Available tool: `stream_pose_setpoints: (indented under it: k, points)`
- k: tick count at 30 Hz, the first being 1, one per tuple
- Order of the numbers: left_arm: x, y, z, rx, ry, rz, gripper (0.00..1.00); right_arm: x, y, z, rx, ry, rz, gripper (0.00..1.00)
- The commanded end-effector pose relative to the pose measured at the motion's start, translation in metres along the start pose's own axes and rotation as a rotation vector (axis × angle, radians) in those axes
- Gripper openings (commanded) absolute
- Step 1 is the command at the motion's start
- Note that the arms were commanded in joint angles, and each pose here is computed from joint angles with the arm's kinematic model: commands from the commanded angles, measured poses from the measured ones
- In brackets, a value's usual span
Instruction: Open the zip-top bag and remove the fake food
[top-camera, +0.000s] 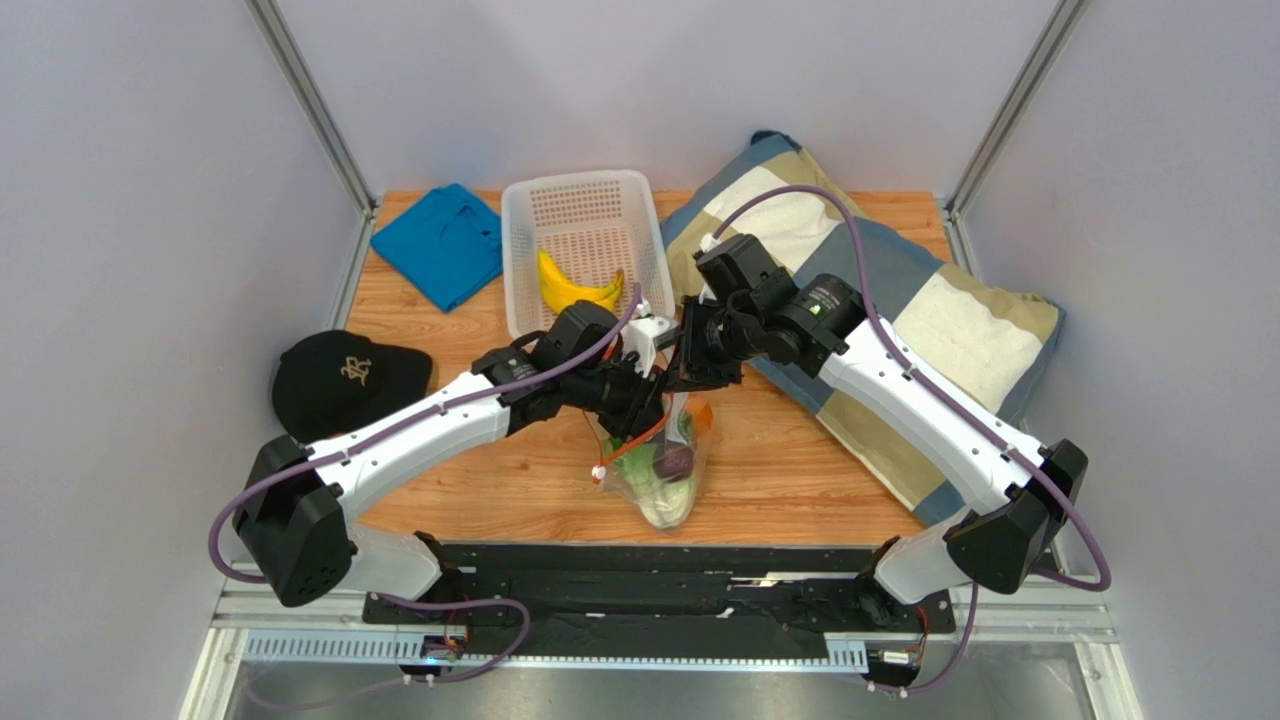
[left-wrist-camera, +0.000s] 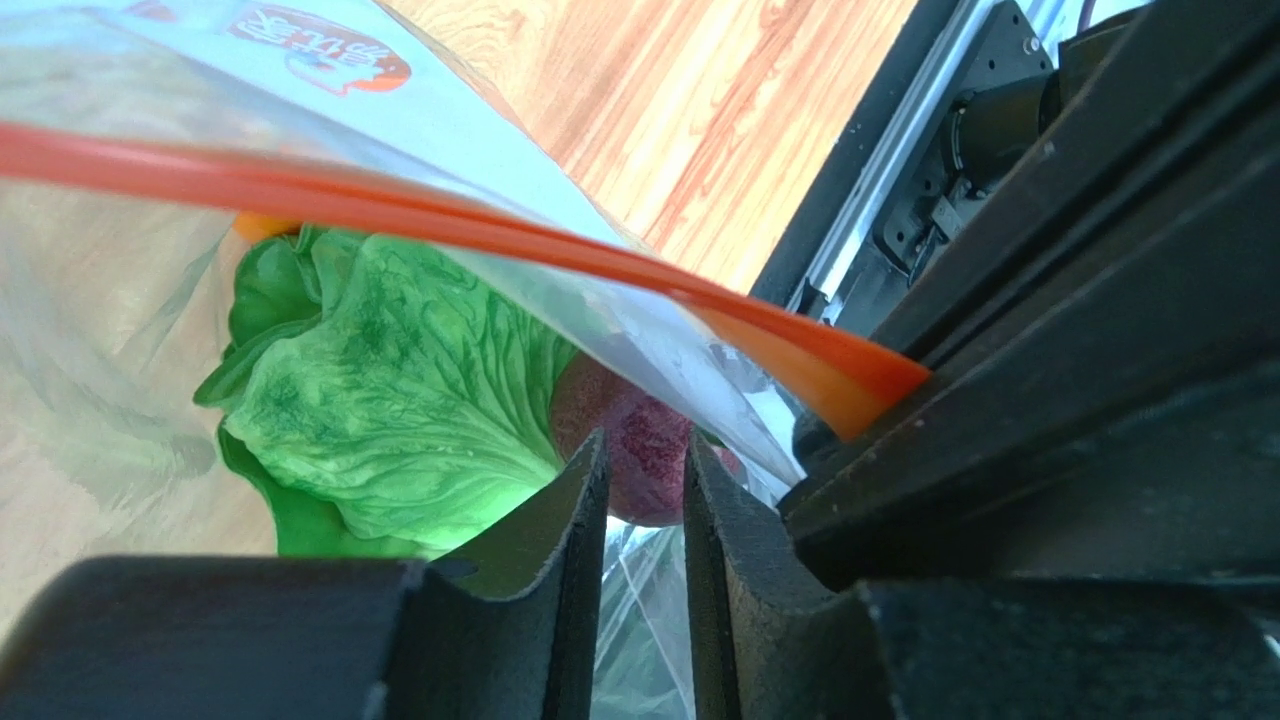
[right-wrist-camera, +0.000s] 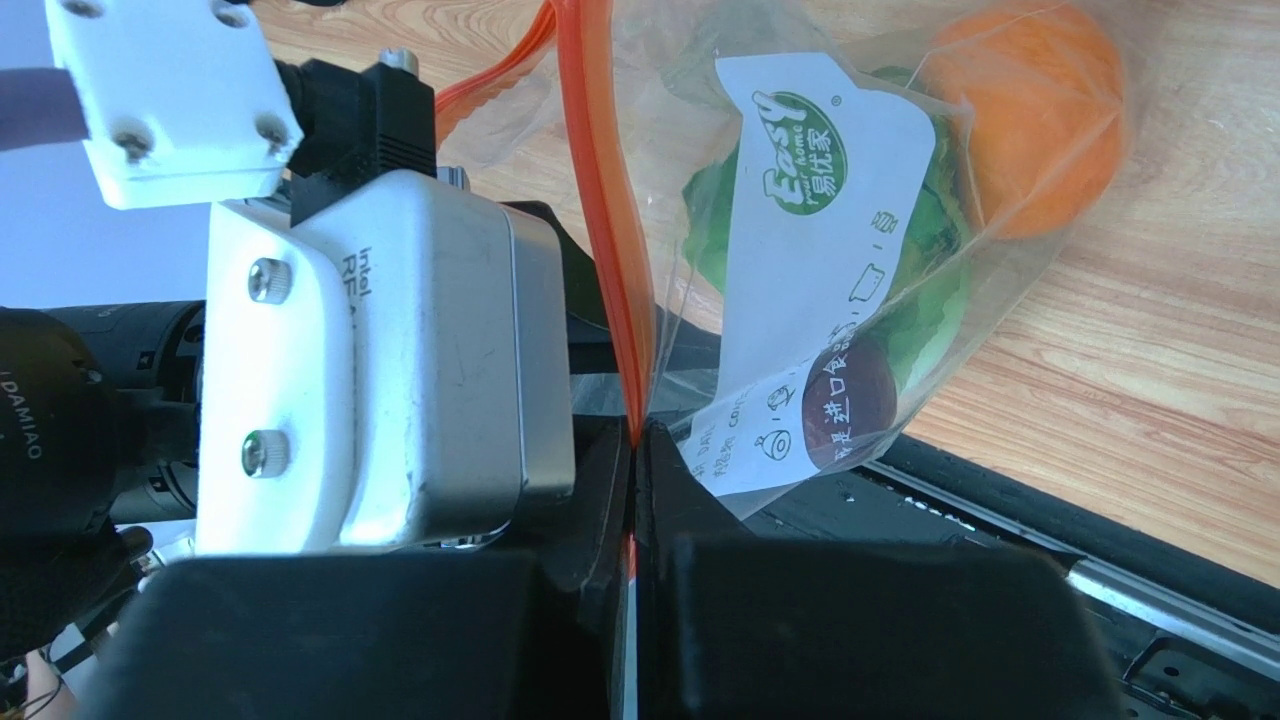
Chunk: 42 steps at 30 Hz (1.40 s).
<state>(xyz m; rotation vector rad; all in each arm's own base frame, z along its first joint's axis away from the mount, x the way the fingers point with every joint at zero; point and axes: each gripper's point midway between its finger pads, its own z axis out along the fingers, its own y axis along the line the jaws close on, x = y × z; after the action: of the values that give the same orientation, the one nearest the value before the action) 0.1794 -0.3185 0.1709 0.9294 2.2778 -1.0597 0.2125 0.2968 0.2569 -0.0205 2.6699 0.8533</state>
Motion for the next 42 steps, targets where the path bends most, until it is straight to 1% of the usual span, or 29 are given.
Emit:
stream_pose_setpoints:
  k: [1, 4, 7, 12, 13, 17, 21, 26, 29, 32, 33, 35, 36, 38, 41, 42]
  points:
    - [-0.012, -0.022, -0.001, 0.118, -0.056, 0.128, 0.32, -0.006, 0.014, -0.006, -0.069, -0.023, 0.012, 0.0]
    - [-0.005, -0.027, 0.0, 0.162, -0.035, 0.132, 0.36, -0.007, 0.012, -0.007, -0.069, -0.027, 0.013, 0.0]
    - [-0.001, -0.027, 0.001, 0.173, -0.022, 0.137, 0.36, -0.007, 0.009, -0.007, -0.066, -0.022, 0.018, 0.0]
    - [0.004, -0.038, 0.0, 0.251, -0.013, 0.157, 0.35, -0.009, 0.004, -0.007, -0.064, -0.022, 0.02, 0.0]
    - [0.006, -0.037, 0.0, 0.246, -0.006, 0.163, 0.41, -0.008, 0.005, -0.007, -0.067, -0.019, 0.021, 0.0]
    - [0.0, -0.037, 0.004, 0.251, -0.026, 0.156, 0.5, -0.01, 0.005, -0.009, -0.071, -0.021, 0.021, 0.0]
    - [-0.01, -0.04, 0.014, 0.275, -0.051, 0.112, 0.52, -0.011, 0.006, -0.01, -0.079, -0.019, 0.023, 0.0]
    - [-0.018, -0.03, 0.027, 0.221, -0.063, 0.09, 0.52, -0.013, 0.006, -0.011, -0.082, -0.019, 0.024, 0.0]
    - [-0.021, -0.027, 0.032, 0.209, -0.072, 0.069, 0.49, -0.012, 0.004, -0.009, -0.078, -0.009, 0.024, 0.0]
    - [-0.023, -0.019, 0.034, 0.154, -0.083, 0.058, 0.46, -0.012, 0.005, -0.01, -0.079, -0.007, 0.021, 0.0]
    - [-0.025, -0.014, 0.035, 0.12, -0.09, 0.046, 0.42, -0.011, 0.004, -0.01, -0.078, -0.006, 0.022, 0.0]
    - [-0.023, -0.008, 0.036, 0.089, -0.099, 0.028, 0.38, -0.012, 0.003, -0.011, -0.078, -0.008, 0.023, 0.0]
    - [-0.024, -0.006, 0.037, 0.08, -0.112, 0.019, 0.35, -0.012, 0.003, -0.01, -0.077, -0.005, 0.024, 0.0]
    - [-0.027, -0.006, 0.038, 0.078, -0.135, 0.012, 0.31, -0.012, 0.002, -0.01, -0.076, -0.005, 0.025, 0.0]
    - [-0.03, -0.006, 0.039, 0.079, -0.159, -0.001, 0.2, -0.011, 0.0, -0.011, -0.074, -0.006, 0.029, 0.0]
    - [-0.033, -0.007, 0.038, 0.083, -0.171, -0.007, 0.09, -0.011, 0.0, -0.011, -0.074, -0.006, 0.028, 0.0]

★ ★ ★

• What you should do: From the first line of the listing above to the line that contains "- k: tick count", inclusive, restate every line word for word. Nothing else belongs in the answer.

• Answer for this exercise:
Available tool: `stream_pose_setpoints: (indented under it: k, points)`
- k: tick count at 30 Hz, the first being 1, one per tuple

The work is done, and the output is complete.